“Then I can keep working on the estate?”
“Absolutely. Until a judge tells you otherwise, this is still your property, and you can do whatever you want with it.”
She threw her arms around me. The sudden contact made my wings flare, but I wrapped my arms around her waist and held her close.
“Thank you,” she said against my chest. “I don’t know what all this means, and I’m worried I’ll lose everything.”
Her body was warm and soft against mine, and I could smell the lingering scent of the flower petals from her bath in her hair. The urge to protect her, to shield her from every worry and stress, was overwhelming.
“They're trying to wear you down,” I said. “Make you think the fight isn't worth it.”
“Is it worth it?” She pulled back to lookat me, her brown eyes uncertain. “I’m serious. They could get a real court order. What if Rebecca wins and I lose everything anyway?”
“We’ll worry about that then. I'm not giving up, and neither should you.”

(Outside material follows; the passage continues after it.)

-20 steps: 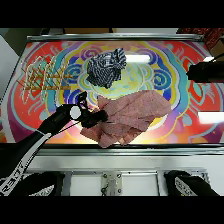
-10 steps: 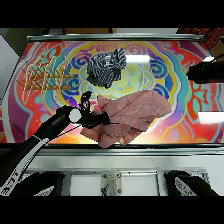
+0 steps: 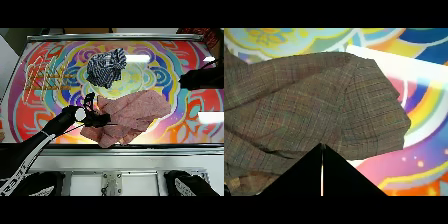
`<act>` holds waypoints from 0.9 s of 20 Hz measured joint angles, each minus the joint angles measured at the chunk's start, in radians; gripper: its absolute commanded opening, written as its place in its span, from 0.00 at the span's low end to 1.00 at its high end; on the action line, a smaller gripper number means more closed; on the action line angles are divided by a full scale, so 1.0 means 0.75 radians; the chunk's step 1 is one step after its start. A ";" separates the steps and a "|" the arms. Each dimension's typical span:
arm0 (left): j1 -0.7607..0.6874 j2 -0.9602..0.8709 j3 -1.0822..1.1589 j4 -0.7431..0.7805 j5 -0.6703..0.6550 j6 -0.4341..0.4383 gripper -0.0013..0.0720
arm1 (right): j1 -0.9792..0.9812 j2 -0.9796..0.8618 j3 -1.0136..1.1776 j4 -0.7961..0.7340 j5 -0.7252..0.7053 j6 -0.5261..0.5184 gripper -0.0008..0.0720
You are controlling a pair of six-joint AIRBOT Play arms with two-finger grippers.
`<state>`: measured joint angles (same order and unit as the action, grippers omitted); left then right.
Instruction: Fold the clothes and pants, and hang the long-sleeved shirts on hangers.
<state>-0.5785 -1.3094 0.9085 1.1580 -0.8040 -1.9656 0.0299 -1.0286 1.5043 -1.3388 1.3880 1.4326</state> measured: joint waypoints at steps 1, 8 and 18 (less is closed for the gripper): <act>0.000 0.018 0.001 0.001 0.008 0.006 0.04 | 0.055 0.008 -0.050 -0.026 -0.016 -0.006 0.03; 0.048 0.204 0.001 0.004 0.025 0.065 0.04 | 0.555 -0.085 -0.610 -0.146 -0.318 -0.026 0.97; 0.064 0.250 0.016 -0.002 -0.008 0.097 0.04 | 0.705 -0.368 -0.706 -0.355 -0.649 0.202 0.04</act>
<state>-0.5308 -1.1217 0.9203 1.1564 -0.8101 -1.8927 0.5591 -1.3045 0.9749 -1.6051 0.9016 1.5841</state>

She searched my face for a long moment, then nodded. “You're right. We fight.”
“We fight.”
She stepped back, and I immediately missed her warmth. “What's our next move?”
“We find those letters.”
We spent the next two hours searching through the library systematically. I took the filing cabinets while Dazy went through the desk drawers and bookshelves. We found plenty of interesting things from old photos, to expired warranties, plus recipes written in Helga's careful handwriting. But no letters from Rebecca.
“Maybe she threw them away.” Dazy closed the last desk drawer with a sigh.
“She may have kept them somewhere else. We'll check her bedroom tomorrow, and the basement filing cabinets. We’ll look everywhere until we find them.”
I could see the exhaustion creeping in around her eyes. The day had been emotionally draining, from her breakdown on the front steps to our interrupted encounter to the legal papers that had arrived like a slap in the face.
“You should eat something,” I said. “And get some rest.”
“I should make dinner.” She rubbed her temples. “I was thinking I’d make lasagna. Comfort food.”
“I can help.”
“Only one cook in my kitchen,” she said with a tired laugh. “Tonight, I’ll cook for you. Tomorrow, it’s your turn.”
What could I make?
That’s when I realized she was not only inviting me to dinner but into her life to prepare our next shared meals. My heart was thudding fast enough to outrun horses.
Could she adore me the same way I did her?
“I’ll let you know when dinner’s ready,” she said.
After she left for the kitchen, I stood alone in the library, surrounded by the chaos of our search. Papers were scattered across the floor, books pulled from shelves, drawers left open. It looked like a tornado had blown through.
The need to do something useful, something that would help Dazy, gnawed at me, so I straightened the room. After, I couldn't sit still, couldn't read or research or pretend to relax.
Then I remembered the greenhouse attached to the back of the house, a beautiful glass structure that had been Helga's favorite place in her younger years. So she’d told me. It had been neglected for decades, filled with dead plants, broken pots, and years of accumulated debris.
If I could clean it out, set it up properly, Dazy could use it to start seedlings for the botanical garden shedreamed of creating. Even if she lost the estate, she could take the plants with her wherever she went.
The greenhouse was worse than I remembered. Cobwebs draped across the insides like funeral shrouds, and the smell of decay nearly overwhelmed me. Moldy leaves squished under my feet as I made my way through the space, assessing what needed to be done.
Everything. Everything needed to be done.